Today, PeaceHealth executives announced they would be closing dozens of hospital beds at RiverBend in Springfield and University District in Eugene. An entire medical unit at RiverBend will also be shut down.
PeaceHealth executives are “canceling or declining to renew” contracts for 36 full time travel nurses at Sacred Heart — which will result in the closure of 30 beds.
PeaceHealth “is implementing fair and prudent staffing measures …. Reducing reliance on high-cost temporary workers and strengthening our local recruitment efforts takes time, and we are working to minimize impact to patients while continuing to meet the health needs of our communities,” according to Joseph Waltasti, director of communications for PeaceHealth Oregon network.
Less than two weeks ago, ONA nurses and staff, like Kevyn Paul, who is the ONA vice-chair and an emergency department nurse at the University District, rallied to advocate for safe staffing levels and protest low wages. The union represents 1,500 front-line nurses in Lane County.
“This decision puts profits ahead of the people,” Paul said. “PeaceHealth executives in Washington should be ashamed. They are cutting your care to fatten their bottom line. PeaceHealth’s CEO should have to fly down from Vancouver to look my patients in the eye and explain why they have to wait another 12 hours to get the care they need.”
To date, this means the total closed beds at both hospitals to approximately 87 out of the 455 the hospitals are licensed to run.
“Nurses have been telling PeaceHealth to invest in our community’s health care for years. We know they can afford it,” Paul said. “RiverBend has been one of the most profitable hospitals in the nation and PeaceHealth’s top executives enjoyed a 42% average annual salary increase from 2017-2021.”

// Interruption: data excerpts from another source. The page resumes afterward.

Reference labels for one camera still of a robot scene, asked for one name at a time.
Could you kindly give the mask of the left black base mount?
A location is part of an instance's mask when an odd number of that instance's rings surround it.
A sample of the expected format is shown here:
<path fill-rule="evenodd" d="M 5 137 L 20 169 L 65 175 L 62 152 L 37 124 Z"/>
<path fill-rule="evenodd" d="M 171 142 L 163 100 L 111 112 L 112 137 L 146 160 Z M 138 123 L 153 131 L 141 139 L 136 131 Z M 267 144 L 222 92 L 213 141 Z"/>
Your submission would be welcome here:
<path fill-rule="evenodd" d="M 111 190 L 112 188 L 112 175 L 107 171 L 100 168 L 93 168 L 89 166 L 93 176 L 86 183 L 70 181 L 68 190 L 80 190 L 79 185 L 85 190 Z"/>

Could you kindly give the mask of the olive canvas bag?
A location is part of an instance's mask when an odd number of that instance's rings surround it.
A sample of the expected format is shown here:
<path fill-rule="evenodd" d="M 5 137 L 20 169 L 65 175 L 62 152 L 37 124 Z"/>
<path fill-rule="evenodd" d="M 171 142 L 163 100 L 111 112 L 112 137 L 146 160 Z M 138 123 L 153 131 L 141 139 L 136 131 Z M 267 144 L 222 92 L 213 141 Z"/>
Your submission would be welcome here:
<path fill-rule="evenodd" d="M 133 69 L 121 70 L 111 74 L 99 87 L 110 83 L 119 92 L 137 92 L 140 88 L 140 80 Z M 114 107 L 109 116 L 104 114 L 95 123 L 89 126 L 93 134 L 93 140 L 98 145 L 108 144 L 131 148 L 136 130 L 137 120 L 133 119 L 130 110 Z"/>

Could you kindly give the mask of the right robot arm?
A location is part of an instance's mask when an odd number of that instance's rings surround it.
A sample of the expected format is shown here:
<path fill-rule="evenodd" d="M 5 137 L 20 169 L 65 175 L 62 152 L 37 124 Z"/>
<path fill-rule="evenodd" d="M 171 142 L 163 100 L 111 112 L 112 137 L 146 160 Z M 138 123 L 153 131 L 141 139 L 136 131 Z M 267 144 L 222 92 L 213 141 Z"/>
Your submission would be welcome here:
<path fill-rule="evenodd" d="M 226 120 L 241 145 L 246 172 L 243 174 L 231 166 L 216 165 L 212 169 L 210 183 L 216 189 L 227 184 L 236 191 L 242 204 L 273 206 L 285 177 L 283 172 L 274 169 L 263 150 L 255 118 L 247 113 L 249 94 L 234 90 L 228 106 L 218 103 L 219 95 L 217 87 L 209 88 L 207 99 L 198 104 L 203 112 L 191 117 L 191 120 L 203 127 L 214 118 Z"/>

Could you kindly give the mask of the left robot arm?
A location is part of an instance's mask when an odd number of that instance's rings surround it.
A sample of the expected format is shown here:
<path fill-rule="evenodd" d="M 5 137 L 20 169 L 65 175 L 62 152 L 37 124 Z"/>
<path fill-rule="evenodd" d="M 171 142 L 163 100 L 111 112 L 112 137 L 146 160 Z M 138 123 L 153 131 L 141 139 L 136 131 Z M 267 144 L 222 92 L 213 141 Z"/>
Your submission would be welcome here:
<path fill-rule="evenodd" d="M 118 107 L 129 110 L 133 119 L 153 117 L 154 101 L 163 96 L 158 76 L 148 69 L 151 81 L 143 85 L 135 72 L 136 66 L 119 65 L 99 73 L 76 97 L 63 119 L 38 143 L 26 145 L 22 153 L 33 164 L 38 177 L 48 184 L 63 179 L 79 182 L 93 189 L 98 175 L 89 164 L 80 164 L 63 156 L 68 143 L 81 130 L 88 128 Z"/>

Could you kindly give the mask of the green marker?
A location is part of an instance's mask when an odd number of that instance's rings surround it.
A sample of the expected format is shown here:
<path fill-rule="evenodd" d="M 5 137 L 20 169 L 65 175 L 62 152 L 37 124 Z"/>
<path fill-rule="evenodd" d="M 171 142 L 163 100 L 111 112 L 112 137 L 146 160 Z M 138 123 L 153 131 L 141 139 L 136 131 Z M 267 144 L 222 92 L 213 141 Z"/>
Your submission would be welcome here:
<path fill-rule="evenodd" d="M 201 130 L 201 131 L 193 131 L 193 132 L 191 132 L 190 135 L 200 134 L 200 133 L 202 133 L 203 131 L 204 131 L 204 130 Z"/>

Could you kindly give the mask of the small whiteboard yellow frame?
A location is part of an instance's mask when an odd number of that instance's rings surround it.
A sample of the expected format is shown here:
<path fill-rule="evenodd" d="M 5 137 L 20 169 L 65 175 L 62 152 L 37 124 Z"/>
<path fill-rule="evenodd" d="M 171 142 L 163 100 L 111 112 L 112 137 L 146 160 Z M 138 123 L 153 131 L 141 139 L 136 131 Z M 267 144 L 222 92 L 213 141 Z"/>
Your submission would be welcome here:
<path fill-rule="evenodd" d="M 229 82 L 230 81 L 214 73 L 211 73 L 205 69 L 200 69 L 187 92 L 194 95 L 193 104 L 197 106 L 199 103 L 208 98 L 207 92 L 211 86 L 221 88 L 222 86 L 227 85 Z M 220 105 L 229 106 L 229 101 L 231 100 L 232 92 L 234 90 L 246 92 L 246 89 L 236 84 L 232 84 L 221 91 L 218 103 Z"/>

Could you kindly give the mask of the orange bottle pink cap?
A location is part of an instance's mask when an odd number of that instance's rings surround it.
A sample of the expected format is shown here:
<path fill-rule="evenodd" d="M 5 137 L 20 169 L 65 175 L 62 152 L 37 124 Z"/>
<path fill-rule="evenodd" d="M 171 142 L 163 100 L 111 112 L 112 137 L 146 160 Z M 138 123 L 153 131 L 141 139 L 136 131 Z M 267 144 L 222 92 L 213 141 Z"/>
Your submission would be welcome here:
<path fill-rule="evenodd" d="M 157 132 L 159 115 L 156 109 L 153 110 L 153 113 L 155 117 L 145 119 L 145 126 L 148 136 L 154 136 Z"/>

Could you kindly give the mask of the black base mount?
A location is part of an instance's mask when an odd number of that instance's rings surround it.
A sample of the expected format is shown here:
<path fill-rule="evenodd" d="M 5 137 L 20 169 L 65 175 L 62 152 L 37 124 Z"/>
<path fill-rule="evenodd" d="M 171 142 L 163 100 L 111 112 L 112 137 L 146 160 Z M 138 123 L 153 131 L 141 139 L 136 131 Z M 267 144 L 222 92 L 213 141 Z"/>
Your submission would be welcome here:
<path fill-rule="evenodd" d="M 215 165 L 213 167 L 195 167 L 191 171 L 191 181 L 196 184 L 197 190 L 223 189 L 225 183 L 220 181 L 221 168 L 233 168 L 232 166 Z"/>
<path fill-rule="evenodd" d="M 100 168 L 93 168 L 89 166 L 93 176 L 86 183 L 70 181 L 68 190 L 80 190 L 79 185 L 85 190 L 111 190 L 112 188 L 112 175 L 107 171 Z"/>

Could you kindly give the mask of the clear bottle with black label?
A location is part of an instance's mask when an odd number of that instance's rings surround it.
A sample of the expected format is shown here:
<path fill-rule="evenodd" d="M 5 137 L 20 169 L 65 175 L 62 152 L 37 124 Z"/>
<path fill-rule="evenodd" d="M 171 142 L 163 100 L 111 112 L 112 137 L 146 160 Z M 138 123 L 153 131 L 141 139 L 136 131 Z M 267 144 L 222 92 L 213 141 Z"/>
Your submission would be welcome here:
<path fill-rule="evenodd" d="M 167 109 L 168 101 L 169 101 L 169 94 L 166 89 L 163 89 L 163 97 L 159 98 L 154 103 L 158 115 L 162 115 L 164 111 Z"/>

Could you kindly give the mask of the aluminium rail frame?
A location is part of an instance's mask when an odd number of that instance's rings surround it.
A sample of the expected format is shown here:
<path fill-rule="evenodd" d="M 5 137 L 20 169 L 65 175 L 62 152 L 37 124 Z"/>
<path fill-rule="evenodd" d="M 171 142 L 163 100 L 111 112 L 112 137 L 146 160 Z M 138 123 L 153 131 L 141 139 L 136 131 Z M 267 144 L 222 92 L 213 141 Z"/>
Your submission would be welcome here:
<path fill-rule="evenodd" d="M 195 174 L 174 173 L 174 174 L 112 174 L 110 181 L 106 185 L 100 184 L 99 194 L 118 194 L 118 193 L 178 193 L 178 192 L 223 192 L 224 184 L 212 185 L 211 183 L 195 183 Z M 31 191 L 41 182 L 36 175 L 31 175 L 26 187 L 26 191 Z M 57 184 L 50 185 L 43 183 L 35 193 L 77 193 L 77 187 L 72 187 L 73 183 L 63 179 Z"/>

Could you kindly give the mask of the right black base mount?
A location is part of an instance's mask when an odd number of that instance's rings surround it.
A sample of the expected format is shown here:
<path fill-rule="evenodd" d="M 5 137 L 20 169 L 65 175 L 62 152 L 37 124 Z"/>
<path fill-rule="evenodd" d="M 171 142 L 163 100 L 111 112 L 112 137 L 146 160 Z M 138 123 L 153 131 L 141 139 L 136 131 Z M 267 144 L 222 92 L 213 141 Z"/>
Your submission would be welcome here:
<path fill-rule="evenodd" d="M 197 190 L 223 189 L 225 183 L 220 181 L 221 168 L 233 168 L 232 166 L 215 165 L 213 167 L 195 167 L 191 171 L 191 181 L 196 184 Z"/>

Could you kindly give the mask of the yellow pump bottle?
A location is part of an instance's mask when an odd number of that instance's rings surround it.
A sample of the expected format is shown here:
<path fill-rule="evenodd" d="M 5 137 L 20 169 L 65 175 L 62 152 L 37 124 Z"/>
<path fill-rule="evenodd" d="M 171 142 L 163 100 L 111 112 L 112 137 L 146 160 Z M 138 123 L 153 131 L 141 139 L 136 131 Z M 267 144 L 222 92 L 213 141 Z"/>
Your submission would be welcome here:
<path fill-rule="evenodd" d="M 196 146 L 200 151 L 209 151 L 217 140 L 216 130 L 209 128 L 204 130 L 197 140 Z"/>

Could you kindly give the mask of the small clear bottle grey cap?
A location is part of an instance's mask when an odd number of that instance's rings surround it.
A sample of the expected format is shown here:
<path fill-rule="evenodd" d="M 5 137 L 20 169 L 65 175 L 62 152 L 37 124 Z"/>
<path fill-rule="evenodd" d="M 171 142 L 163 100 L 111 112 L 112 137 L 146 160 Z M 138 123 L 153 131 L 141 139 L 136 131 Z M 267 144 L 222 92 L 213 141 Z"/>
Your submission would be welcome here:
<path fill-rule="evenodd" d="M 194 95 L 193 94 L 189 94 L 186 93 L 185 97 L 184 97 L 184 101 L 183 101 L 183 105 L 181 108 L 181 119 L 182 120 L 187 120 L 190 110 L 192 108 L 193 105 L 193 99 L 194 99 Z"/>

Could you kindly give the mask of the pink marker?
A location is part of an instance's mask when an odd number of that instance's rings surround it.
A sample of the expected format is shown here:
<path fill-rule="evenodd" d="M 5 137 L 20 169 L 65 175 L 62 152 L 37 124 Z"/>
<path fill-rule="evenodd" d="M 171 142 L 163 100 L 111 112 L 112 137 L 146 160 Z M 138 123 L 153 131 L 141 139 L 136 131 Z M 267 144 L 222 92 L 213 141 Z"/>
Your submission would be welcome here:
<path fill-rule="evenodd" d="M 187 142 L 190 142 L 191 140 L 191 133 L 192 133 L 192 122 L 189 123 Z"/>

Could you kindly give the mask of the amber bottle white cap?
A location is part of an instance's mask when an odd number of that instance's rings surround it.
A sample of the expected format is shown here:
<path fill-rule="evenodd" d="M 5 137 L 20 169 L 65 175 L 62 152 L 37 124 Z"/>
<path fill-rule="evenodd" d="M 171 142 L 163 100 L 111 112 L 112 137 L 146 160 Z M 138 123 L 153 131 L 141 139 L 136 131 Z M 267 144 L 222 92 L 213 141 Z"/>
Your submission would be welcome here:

PeaceHealth Sacred Heart has nearly 300 nurse vacancies.
“We are actively recruiting for a large number of nursing positions. These decisions are temporary as we hire more full-time nurses,” Waltasti said.
Organizers reached the end of their employment contract with PeaceHealth on April 15 and have now extended their bargaining period.
The team headed back into negotiations on April 20.
According to Kevin Mealy, communications manager for the ONA, during the bargaining, “no major new agreements were reached” and the current contract will, “essentially extend until one side declares an impasse.”
“It’s high time for PeaceHealth to do the right thing,” Paul said. “We need safe staffing and a fair contract agreement that invests in our community’s health care and helps us recruit and retain the frontline nurses our community counts on.”
This story was updated on April 20, at 2:55 p.m. we will continue to update as it progresses.